Terwijn en haar medewerkers lopen elke herfst de groepen zeven van zes Bijlmerse basisscholen van verschillende signatuur langs, om leerlingen te werven. ‘’Uit de hoogbouw buurt, daar zijn de problemen het grootst.’’ Kinderen die interesse voor de weekendschool hebben, moeten nog wel een keertje komen praten. ‘’Daarbij kijken we puur naar motivatie, die moeten ze toelichten, zodat we zeker weten dat ze het echt zelf willen.’’ De nichtjes Nasiba (13) en Shameena (12) waren zulke kinderen, en zitten nu alweer in groep 3 van de weekendschool. Naseeba:‘’Ik dacht: het is wel leuk om te weten wat je allemaal kan doen, wat je kan worden. Kan je vast wat ervaring opdoen. Nu weet ik wat het allemaal inhoudt, zelfs beeldende kunst. Dat het meer is dan alleen verf  kopen.’’ Shameena:’’De weekendschool is voor iedereen geschikt. Alleen, als je geen zin hebt moet je niet gaan.’’

 

Voor de nichtjes zit het er bijna op, de laatste zondagen zijn ingeruimd voor het programmaonderdeel ‘afronding’. Vandaag hebben ze de drie jaren weekendschool geëvalueerd en gepraat over wat ze willen worden. Nasiba: ‘‘Ik heb best wel veel geleerd, van beroepen en zo. Nu weet ik wat er leuk is en wat stom.

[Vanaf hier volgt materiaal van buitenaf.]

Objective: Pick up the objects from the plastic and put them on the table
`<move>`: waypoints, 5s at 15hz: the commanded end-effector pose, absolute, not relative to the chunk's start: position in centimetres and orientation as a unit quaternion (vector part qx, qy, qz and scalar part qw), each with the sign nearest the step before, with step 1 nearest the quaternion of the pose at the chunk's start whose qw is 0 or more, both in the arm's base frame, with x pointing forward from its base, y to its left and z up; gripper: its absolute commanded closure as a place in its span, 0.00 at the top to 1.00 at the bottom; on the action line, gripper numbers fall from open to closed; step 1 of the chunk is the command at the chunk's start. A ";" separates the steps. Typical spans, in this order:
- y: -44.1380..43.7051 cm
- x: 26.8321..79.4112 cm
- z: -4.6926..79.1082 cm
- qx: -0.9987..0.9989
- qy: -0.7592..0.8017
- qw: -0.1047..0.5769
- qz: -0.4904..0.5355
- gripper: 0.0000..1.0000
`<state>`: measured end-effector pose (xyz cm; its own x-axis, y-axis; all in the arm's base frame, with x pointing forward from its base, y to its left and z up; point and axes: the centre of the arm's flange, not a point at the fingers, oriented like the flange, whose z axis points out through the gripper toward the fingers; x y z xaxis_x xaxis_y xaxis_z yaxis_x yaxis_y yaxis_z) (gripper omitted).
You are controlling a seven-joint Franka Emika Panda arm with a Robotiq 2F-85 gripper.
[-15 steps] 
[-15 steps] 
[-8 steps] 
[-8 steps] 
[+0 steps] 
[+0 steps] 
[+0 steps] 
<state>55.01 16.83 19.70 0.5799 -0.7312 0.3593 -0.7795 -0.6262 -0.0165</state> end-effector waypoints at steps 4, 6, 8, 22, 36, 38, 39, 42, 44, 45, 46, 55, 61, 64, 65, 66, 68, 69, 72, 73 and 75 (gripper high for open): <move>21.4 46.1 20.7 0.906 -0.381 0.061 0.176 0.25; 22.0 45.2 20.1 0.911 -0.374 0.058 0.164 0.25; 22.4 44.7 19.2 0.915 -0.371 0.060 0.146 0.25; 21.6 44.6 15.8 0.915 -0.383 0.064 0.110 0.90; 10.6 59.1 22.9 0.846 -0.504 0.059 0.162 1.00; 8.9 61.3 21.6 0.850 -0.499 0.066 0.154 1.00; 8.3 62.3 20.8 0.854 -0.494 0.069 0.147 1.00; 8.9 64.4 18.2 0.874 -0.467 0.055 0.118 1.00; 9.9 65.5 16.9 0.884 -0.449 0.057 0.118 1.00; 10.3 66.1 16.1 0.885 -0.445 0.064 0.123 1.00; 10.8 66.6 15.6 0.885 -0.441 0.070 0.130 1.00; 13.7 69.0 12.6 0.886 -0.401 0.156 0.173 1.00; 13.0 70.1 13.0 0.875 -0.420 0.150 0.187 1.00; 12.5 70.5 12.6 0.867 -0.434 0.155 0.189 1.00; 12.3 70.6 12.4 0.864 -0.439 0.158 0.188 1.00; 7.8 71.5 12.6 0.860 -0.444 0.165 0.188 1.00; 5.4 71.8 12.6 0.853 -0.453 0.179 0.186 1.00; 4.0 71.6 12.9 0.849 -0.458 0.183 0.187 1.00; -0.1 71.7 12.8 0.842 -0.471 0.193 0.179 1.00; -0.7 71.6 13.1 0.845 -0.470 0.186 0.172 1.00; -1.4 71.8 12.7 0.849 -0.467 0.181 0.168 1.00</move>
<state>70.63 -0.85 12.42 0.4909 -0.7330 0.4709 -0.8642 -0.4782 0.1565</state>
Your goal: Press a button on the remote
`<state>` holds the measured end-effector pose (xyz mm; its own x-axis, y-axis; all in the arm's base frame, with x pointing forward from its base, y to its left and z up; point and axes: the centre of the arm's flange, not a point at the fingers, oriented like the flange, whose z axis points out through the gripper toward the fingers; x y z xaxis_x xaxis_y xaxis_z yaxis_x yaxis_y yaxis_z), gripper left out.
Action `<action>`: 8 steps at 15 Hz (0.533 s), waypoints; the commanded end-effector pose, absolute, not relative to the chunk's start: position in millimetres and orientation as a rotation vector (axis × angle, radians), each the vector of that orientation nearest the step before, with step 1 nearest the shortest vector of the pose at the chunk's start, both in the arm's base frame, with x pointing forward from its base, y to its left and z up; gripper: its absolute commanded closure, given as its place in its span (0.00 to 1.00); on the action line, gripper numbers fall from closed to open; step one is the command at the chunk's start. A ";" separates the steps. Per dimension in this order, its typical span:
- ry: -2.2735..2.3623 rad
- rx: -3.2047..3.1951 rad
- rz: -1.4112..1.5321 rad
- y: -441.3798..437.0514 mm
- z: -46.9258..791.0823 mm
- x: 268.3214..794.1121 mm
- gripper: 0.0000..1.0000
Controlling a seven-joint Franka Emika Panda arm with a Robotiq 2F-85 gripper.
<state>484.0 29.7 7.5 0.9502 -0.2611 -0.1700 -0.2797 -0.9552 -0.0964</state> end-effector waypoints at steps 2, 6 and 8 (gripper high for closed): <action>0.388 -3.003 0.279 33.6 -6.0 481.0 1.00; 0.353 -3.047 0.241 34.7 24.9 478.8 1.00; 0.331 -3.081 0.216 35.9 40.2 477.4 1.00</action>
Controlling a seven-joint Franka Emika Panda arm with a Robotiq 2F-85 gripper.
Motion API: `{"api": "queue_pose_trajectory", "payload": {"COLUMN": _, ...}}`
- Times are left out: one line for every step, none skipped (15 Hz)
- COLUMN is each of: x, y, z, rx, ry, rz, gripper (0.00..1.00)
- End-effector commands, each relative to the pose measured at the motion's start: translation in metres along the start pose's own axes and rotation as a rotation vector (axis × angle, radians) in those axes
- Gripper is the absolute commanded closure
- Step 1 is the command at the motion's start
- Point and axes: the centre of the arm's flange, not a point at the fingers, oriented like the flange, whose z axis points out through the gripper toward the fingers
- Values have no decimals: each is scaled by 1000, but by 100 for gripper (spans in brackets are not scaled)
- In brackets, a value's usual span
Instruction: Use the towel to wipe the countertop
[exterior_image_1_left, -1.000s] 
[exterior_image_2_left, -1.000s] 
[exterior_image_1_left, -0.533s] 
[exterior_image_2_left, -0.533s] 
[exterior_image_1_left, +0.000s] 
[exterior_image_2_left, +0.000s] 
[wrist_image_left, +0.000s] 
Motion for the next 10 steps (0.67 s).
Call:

Stom was beeldende kunst, en Amerikanistiek was heel stom en filosofie.’’ Shameena:‘’Uhhh, echt saai.’’  Nasiba:’’ Internet was leuk, handel ook. Ik wil een eigen bedrijf. Maakt niet uit waarin, sieraden of zo.’’ Shameena: ‘’Stewardess, maar dat komt niet door de school, dat komt door de omgeving.’’

 

Voor het gros van de kinderen is de weekendschool een kijkje over de rand van de Bijlmer, naar het Nederland waarvan ze soms weinig weten, maar waar ze het later wel helemaal willen maken. De weekendschool tempert die ambities enigszins. Terwijn:‘’Wij zijn relaxed, zeggen tegen kinderen: zorg dat je iets gaat doen wat je leuk vindt. Je kan wel zeggen dat je dokter wilt worden, maar is dat echt wat je leuk vindt. Dus wat zou je nog meer willen en kunnen doen?’’ Maar voor sommige kinderen is de weekendschool een inspiratiebron van een andere orde, omdat ze er hun talenten ontdekken. Emmanuel (12, 2e jaar) is zo iemand. Hij zuigt het allemaal op. Het liefst wordt hij computerdeskundige. Verrassender is zijn voorkeur voor minder stoere vakken als filosofie en beeldende kunst, het laatste een gevolg van een bezoek aan de kunstacademie. ‘’Je moest je gedachten uitbeelden, hoe dat was. Schilderen, tekenen, beeldwerken, of hoe noem je dat. Misschien wil daar wel verder mee, iets met kunst gaan doen.’’

 

Emmanuel heeft niet alleen zijn talent ontdekt, maar is ook als talent ontdekt, vertelt Heleen Terwijn. ‘’Ze waren daar echt onder de indruk, Emmanuel moest vooral solliciteren als hij zover was. Kijk, als een jongen goed kan tekenen moet dat opvallen op school. Maar het is natuurlijk wel leuk als de directeur van de kunstacademie je uitnodigt te solliciteren. Hij is in meer dingen goed trouwens. Sommige jongens vinden dat veel moeilijker, de meer kunstzinnige vakken. De sociale druk in de Bijlmer is erg groot. Ze zien toch vooral jonge jongens die veel geld verdienen en in grote auto’s rijden. De stap naar de criminaliteit is dan snel gemaakt. Vooral de jongens zitten met een ontzettende peergroup pression. Meisjes laten zich minder van de wijs brengen, die zijn wat cooler.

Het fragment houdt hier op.